Adaptée d’une série de manga en cinq volumes de J-ta Yamada originellement publiée dans le défunt mensuel Comic Blade Masamune, la série n’exploite qu’une partie des éléments présents dans le manga du même nom, et c’est peut-être là qu’est véritablement le problème. Voulant se concentrer sur une palette réduite de protagonistes, la série perd une partie de l’intérêt de l’œuvre originale, qui s’intéresse à une palette de personnages beaucoup plus large et faisait intervenir le fantastique à plusieurs reprises, une manière d’alterner différents arcs en se concentrant sur la multitude de personnages mis en avant. Un point qui explique en partie la précision et le charisme des différents personnages de l’adaptation animée, qui ne se concentre que sur un unique arc, le plus important du manga. Plus complet, plus profond, beaucoup plus riche au niveau des relations qui lient les protagonistes, la lecture du manga est plus que conseillée à ceux qui ont aimé le sujet de fond de la série sans être satisfait par son développement. Une occasion de jeter un œil aux illustration délicieuses des couvertures, où on retrouve ce côté aquarelle qui caractérisait les décors de la série animée. Une adaptation qui se laisse quand même regarder, ne serait-ce que parce qu’elle donne vie aux émotions du manga et à ses personnages, doublés très fidèlement par Ayumi Fujimara (Karada) et Shizuka Itō (Shōko).

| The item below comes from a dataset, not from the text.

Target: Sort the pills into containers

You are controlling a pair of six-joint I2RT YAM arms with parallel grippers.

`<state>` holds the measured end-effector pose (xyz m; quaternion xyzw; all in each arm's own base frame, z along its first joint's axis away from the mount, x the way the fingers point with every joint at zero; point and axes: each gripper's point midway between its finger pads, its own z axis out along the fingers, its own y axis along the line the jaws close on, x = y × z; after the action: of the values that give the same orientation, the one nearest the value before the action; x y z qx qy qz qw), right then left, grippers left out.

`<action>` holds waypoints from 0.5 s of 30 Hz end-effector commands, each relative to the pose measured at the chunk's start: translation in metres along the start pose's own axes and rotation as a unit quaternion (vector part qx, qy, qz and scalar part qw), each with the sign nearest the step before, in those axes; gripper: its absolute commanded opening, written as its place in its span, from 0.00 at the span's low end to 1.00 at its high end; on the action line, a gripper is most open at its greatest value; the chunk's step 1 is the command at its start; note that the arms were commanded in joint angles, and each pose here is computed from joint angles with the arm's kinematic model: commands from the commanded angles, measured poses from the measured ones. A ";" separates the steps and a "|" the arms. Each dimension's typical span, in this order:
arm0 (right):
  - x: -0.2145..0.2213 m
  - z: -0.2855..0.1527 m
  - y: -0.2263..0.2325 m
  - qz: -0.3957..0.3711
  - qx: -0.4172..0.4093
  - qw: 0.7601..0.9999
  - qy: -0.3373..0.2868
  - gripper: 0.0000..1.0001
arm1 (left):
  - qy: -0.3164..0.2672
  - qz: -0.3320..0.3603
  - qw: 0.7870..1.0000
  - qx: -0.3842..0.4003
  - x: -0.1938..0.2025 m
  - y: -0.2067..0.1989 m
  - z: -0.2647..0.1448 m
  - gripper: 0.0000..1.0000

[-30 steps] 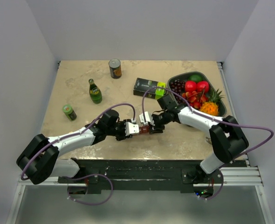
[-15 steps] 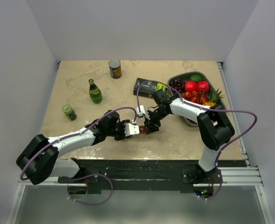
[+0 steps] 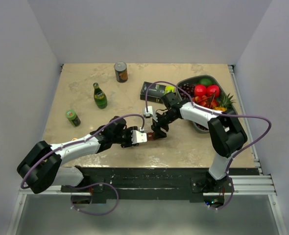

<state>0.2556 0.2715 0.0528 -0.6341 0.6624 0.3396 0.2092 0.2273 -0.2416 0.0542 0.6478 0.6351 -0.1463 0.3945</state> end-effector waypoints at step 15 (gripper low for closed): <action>-0.015 -0.040 -0.048 0.004 0.155 0.988 -0.027 0.62 | -0.038 0.019 0.999 0.015 -0.020 0.001 0.004 0.00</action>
<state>0.2941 0.2550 0.0734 -0.5999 0.6941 0.2780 0.2847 0.2224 -0.2425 0.0496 0.6515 0.6350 -0.1569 0.3842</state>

Ce ne sont pas les moyens qui manquent, ni le contenu de l’œuvre de départ, dommage qu’on se retrouve au final avec une œuvre agréable mais en tout point dispensable. Rester allongé au soleil en admirant les nuages, savourer les courants d’airs chaleureux des chaudes journées, sentir l’air se rafraîchir en début de soirée, Asatte no Hōkō nous renvoie à tous ces instants contemplatifs qui parsèment nos étés, moments où le temps semble subitement s’arrêter. Grâce à cette chaleur irremplaçable et son côté reposant, touchante sans bouleverser, la série n’est cependant pas une perte de temps, elle nous rappelle cette chaleur estivale bien particulière alors que nous sommes au milieu d’une saison où le Soleil sait se faire désirer.